:: What the task asks ::
Which lines below contain the word "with"? Copy each one.

:: Data excerpt ::

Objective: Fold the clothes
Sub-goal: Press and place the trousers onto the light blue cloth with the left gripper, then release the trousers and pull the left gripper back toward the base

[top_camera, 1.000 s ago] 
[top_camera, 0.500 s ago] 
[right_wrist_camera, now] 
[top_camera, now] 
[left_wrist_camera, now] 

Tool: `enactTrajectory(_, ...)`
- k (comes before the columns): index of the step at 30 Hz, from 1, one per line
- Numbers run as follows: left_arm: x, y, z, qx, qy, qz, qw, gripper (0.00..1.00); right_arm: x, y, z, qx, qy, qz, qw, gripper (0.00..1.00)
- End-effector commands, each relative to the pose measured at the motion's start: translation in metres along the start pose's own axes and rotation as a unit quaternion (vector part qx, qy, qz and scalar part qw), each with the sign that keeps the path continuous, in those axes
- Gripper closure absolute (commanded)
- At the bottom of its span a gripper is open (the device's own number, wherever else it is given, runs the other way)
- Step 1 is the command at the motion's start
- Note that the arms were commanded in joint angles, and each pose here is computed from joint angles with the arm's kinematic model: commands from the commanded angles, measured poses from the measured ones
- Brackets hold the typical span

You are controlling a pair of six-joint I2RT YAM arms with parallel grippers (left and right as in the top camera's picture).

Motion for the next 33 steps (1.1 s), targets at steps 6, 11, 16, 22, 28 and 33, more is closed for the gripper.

:: Your solution ::
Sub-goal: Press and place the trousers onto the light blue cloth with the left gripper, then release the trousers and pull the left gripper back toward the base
- End-effector commands, each relative to the pose measured at the motion's start: translation in metres along the start pose's own axes and rotation as a unit quaternion (vector part qx, qy, qz and scalar part qw), each with the sign that keeps the path continuous, in those axes
- Note that the arms were commanded in joint angles, and each pose here is computed from joint angles with the arm's kinematic model: commands from the commanded angles, measured poses from the measured ones
You are controlling a pair of six-joint I2RT YAM arms with parallel grippers (left and right as in the top camera's picture).

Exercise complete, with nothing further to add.